In just a few years, Asia-Pacific's datacentre traffic will be 35 percent higher than North America’s. Australia, it seems, won’t keep pace with growth in the region.
Written by Phil Dobbie, Contributor

Are you ready for some big numbers? Cisco's new Global Cloud Index claims that global datacentre traffic will grow almost threefold between 2011 and 2016. By then, traffic will have totalled 6.6 zettabytes (ZB) — which is apparently enough to accommodate 12 hours of daily web conferences for the world's 3.8 billion workers.

Yet, work use will comprise just a small part of total datacentre traffic. Last year, consumer traffic was four times more than business traffic; by 2016, it will be almost six times more. In each case, cloud applications will account for almost two thirds of datacentre traffic, up from 30 percent in 2011 (Cisco distinguishes cloud traffic as on-demand services deployed with elastic and scalable provisioning and usage-based pricing).

By 2016, Asia Pacific will be leading the field, accounting for 36 percent of global datacentre traffic — reaching 2.4ZB in 2016 (up 324 percent on 2011), compared to 1.8ZB in North America (172 percent up).
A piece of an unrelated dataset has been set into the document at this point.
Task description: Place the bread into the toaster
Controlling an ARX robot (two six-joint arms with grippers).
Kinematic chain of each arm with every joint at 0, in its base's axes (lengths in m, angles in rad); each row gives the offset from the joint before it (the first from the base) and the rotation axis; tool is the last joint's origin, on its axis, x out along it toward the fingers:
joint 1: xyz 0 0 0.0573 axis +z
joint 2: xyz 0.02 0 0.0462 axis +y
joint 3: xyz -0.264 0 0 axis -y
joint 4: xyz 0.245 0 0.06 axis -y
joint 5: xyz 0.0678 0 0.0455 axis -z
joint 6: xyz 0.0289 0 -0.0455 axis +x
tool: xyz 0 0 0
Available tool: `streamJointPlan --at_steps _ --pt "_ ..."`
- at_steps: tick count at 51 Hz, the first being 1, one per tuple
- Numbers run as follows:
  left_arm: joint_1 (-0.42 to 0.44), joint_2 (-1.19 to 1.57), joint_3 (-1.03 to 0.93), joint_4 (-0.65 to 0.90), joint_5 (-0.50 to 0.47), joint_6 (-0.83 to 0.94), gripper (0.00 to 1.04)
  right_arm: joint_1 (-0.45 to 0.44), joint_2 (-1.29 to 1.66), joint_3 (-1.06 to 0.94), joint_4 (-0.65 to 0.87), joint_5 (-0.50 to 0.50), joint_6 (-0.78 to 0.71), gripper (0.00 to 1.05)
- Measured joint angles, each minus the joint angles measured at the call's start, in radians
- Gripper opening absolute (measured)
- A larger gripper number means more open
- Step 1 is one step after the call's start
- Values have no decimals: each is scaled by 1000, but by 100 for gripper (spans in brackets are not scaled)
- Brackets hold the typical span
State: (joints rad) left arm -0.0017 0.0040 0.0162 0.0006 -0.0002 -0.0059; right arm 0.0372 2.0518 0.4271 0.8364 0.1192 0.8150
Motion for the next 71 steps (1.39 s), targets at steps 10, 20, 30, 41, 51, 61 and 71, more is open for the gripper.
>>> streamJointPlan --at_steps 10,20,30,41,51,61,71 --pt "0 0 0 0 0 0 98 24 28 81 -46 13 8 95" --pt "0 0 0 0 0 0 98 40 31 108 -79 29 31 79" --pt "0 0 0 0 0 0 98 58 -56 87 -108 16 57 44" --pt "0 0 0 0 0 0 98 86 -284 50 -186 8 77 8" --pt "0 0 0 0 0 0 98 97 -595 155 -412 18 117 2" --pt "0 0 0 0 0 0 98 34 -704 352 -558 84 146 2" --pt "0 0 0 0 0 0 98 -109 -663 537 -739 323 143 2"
These figures highlight the growing importance of the datacentre industry, and the increasing diversification of where cloud content is deployed. It is a huge growth industry for the Asia-Pacific region.
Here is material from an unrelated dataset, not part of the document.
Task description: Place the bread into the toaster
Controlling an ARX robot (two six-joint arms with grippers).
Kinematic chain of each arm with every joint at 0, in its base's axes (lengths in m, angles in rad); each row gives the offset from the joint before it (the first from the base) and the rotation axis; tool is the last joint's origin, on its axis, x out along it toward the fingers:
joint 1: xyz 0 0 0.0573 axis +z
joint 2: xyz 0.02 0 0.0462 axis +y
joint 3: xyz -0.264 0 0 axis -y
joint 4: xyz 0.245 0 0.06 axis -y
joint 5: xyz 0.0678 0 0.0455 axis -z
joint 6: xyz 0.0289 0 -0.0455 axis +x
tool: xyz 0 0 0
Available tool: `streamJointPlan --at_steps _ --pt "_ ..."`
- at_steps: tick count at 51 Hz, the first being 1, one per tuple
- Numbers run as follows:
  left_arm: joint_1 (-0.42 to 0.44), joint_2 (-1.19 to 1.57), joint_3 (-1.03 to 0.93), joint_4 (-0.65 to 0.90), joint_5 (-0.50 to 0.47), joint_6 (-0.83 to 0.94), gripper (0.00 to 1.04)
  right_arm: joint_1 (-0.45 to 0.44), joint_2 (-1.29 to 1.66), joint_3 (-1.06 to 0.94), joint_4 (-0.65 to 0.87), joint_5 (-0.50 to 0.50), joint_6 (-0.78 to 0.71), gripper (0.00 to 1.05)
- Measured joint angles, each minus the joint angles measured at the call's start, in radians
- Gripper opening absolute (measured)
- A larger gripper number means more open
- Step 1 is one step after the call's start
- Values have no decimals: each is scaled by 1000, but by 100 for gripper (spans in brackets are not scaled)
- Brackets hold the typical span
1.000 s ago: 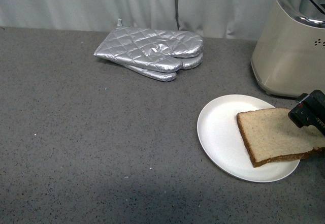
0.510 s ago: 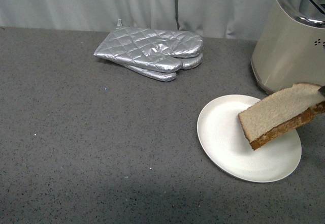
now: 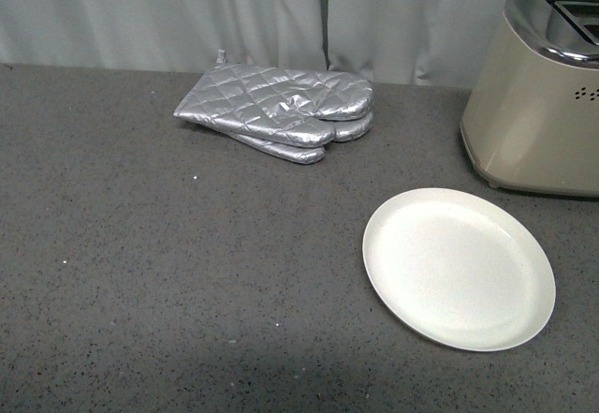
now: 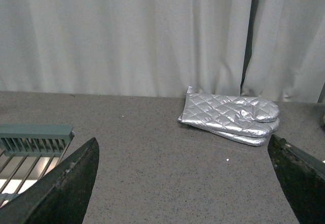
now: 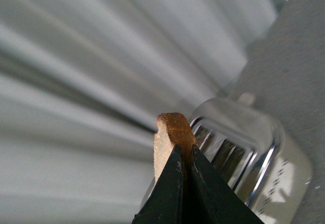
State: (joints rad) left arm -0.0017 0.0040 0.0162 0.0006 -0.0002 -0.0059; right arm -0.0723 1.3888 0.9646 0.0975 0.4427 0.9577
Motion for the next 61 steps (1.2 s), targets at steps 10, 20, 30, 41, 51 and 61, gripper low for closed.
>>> streamJointPlan --at_steps 10,20,30,41,51,61 --pt "0 0 0 0 0 0 98 -48 126 41 -116 76 72 2" --pt "0 0 0 0 0 0 98 -29 175 86 -152 121 122 2" --pt "0 0 0 0 0 0 98 -13 219 166 -219 222 165 2" --pt "0 0 0 0 0 0 98 28 275 235 -275 285 203 2" --pt "0 0 0 0 0 0 98 65 319 290 -309 338 222 2" --pt "0 0 0 0 0 0 98 104 372 350 -333 347 193 24"
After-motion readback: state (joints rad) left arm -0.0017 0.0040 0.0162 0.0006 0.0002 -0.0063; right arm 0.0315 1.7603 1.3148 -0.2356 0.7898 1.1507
Sadly, Cisco has predicted that Australia's share of datacentre traffic in the Asia-Pacific region will fall from 6.5 percent last year to just 4 percent in 2016. That's hardly surprising, given the growth of economies to our north, but a chance to play a bigger role in meeting this demand would have been nice, if only our electricity wasn't so expensive. Still, with datacentre traffic within the country growing threefold (from 37 exabytes in 2011 to 107 exabytes in 2016), there's still plenty of room for home-grown cloud providers.